[Records from a collection]
*** Begin section ***
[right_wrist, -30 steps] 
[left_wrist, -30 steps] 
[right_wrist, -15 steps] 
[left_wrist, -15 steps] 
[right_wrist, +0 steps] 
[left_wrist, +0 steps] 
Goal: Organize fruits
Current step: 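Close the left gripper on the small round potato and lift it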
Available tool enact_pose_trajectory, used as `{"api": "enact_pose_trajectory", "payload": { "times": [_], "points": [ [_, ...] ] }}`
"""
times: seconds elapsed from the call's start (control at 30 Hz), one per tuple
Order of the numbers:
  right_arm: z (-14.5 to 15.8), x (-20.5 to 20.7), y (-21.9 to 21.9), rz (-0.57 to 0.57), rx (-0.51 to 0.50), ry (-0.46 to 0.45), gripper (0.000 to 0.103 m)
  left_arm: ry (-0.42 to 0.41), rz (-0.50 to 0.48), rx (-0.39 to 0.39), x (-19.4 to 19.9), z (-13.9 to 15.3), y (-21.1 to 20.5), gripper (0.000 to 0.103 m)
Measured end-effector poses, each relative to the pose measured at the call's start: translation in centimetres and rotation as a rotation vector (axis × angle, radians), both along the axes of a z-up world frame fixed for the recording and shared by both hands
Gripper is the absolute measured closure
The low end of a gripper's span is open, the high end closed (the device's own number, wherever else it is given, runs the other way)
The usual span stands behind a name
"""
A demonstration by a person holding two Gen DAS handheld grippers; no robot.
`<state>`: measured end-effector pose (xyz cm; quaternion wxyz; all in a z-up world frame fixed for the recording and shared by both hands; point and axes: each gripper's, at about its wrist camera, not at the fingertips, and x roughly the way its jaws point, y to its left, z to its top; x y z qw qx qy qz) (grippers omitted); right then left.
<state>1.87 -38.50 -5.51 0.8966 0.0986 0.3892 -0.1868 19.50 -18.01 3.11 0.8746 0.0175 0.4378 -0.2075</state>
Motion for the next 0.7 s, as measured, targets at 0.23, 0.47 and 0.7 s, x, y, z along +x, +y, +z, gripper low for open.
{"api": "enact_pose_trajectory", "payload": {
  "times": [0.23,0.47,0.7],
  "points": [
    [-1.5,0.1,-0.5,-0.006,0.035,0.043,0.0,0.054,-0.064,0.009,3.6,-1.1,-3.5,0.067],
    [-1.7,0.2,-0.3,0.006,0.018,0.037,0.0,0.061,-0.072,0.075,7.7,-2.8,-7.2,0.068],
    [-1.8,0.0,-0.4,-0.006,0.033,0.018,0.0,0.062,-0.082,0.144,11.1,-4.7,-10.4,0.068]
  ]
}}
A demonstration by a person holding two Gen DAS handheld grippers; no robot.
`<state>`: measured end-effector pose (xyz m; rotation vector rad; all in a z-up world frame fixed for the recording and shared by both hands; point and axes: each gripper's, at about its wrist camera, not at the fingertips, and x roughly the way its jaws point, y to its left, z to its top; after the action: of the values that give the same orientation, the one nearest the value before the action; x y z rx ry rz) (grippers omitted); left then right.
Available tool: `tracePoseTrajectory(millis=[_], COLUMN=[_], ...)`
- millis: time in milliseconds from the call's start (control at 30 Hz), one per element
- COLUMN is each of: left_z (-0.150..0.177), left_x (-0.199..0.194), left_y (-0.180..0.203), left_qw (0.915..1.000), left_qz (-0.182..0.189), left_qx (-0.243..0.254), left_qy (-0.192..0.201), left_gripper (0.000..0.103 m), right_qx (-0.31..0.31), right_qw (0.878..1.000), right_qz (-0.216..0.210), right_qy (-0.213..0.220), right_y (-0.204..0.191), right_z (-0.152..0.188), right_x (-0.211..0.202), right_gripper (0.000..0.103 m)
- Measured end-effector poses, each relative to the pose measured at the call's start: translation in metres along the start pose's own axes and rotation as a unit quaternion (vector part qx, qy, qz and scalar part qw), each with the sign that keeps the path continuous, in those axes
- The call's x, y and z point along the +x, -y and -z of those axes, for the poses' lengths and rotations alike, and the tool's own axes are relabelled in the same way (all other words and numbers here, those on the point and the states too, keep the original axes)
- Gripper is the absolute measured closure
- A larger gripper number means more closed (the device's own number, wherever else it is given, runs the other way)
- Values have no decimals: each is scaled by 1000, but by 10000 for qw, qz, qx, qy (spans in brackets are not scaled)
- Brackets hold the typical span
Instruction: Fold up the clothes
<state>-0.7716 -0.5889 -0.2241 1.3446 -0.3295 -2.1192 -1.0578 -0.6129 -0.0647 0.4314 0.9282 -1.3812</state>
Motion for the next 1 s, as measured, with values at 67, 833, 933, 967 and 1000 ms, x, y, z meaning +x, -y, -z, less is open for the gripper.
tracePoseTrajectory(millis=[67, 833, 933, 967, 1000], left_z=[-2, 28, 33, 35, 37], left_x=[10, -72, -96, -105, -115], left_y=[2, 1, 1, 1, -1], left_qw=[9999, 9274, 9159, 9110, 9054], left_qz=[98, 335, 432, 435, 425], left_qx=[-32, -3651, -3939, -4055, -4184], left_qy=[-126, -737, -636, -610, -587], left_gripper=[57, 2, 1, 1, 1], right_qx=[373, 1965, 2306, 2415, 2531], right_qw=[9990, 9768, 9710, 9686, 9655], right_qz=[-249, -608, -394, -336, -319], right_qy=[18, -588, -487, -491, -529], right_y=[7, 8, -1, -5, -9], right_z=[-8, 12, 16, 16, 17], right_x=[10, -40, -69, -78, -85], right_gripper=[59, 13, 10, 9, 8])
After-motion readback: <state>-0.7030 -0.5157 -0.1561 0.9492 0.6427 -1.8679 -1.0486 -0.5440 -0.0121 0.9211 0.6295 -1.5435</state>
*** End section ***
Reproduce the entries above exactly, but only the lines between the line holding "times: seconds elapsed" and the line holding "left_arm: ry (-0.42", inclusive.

times: seconds elapsed from the call's start (control at 30 Hz), one per tuple
Order of the numbers:
  right_arm: z (-14.5 to 15.8), x (-20.5 to 20.7), y (-21.9 to 21.9), rz (-0.57 to 0.57), rx (-0.51 to 0.50), ry (-0.46 to 0.45), gripper (0.000 to 0.103 m)
  left_arm: ry (-0.42 to 0.41), rz (-0.50 to 0.48), rx (-0.39 to 0.39), x (-19.4 to 19.9), z (-13.9 to 15.3), y (-21.1 to 20.5), gripper (0.000 to 0.103 m)

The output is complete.